◆ Activity
Using the data below, copy each line that includes the word "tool".
<<<<
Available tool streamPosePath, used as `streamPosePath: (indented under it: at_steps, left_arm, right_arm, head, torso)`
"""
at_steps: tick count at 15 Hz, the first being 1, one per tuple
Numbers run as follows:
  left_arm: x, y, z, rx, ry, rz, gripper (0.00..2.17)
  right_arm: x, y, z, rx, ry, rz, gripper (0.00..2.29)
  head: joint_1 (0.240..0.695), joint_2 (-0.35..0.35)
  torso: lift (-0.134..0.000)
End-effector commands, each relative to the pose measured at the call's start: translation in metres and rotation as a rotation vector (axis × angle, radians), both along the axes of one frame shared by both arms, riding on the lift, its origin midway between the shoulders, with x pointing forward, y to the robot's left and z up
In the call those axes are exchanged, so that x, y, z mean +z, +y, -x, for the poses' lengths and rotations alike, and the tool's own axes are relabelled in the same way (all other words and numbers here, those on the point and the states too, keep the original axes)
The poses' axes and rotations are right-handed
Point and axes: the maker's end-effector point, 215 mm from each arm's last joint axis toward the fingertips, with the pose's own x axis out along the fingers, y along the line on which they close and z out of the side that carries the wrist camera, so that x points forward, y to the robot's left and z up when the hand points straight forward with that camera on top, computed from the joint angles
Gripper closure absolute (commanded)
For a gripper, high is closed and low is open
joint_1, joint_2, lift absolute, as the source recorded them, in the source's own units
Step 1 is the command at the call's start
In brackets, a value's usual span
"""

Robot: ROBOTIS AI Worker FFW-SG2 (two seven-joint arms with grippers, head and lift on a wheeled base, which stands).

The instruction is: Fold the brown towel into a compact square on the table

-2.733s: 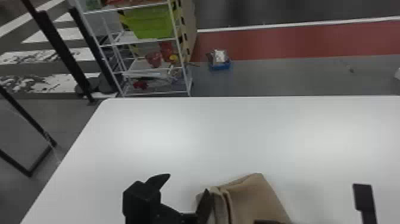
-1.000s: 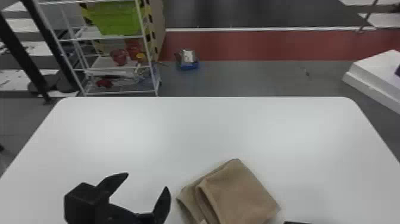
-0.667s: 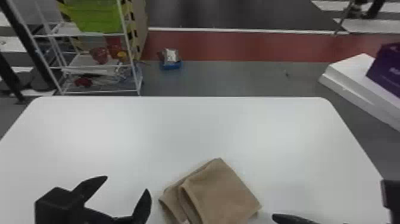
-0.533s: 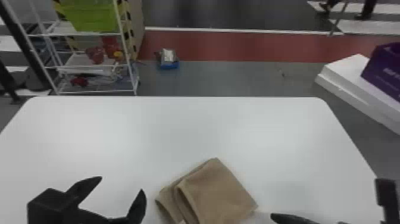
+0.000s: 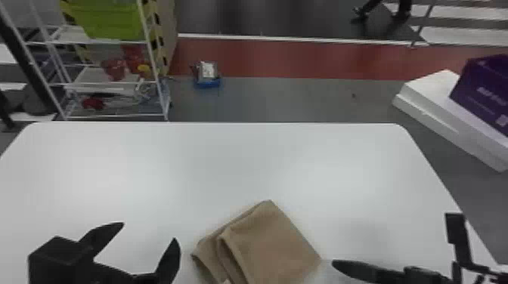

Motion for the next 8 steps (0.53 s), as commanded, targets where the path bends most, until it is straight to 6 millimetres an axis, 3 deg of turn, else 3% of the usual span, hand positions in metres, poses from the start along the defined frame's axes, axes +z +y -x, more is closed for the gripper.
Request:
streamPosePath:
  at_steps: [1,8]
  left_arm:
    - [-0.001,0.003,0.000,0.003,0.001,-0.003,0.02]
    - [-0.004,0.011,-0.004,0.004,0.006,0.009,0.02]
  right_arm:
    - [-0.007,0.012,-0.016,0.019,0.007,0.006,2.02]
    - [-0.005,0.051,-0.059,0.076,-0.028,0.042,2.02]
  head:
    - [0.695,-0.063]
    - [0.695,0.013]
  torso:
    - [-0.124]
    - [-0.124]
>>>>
◆ The answer
Available tool streamPosePath, used as `streamPosePath: (indented under it: at_steps, left_arm, right_arm, head, torso)`
In the call those axes are exchanged, so that x, y, z mean +z, +y, -x, for the poses' lengths and rotations alike, and the tool's own axes are relabelled in the same way (all other words and numbers here, those on the point and the states too, keep the original axes)

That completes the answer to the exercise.